* [WORK REQUEST]
Both the line below containing "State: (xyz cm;" and the line containing "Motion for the", along with every line between them, should be repeated exactly; no other line belongs in the answer.

START DATA SHOWN

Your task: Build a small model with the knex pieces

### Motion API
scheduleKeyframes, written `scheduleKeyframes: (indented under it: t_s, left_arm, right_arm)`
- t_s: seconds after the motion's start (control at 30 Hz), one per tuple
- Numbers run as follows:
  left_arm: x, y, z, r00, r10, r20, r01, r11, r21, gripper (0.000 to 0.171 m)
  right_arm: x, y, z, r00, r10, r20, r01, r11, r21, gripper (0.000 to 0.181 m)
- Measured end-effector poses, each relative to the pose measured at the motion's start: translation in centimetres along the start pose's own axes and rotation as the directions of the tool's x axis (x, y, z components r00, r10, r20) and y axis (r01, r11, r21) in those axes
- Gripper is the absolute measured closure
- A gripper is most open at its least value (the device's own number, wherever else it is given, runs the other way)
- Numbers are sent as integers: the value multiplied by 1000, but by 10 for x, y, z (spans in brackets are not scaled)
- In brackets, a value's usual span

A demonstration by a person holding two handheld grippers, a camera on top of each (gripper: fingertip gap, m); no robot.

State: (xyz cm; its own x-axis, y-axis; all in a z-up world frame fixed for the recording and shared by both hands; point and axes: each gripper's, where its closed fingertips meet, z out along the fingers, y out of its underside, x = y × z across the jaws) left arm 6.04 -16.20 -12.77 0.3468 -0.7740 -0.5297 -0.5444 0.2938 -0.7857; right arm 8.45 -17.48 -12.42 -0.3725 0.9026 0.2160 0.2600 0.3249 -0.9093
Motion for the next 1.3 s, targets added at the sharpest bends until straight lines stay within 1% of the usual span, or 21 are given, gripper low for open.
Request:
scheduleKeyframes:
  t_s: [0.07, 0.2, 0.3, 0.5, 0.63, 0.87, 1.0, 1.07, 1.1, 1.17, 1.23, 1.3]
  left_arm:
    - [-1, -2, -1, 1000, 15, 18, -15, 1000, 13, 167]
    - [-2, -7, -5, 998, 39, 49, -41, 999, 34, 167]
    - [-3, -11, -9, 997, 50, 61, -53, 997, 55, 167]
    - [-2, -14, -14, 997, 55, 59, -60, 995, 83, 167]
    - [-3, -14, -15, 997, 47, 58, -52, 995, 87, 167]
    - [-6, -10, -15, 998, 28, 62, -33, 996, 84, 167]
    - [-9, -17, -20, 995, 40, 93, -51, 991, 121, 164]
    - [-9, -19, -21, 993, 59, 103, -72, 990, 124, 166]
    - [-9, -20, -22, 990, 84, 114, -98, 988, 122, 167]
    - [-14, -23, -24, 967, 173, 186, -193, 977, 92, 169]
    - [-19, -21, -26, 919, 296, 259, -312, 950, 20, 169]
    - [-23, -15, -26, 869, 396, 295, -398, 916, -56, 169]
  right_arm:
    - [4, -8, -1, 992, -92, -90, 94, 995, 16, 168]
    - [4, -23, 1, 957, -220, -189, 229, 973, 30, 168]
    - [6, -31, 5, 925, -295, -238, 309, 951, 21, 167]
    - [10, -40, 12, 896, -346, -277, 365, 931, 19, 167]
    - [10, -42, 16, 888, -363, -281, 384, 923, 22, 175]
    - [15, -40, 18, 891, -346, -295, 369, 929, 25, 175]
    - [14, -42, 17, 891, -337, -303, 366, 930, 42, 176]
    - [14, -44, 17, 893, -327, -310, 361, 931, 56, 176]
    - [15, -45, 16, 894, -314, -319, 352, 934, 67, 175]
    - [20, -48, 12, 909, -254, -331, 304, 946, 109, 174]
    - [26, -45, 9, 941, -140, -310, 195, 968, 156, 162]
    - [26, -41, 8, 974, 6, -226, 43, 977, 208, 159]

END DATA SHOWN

* [TASK RESPONSE]
State: (xyz cm; its own x-axis, y-axis; all in a z-up world frame fixed for the recording and shared by both hands; point and axes: each gripper's, where its closed fingertips meet, z out along the fingers, y out of its underside, x = y × z across the jaws) left arm 6.04 -16.20 -12.77 0.3468 -0.7740 -0.5297 -0.5444 0.2938 -0.7857; right arm 8.45 -17.48 -12.42 -0.3725 0.9026 0.2160 0.2600 0.3249 -0.9093
Motion for the next 1.3 s, targets added at the sharpest bends until straight lines stay within 1% of the usual span, or 21 are given, gripper low for open.

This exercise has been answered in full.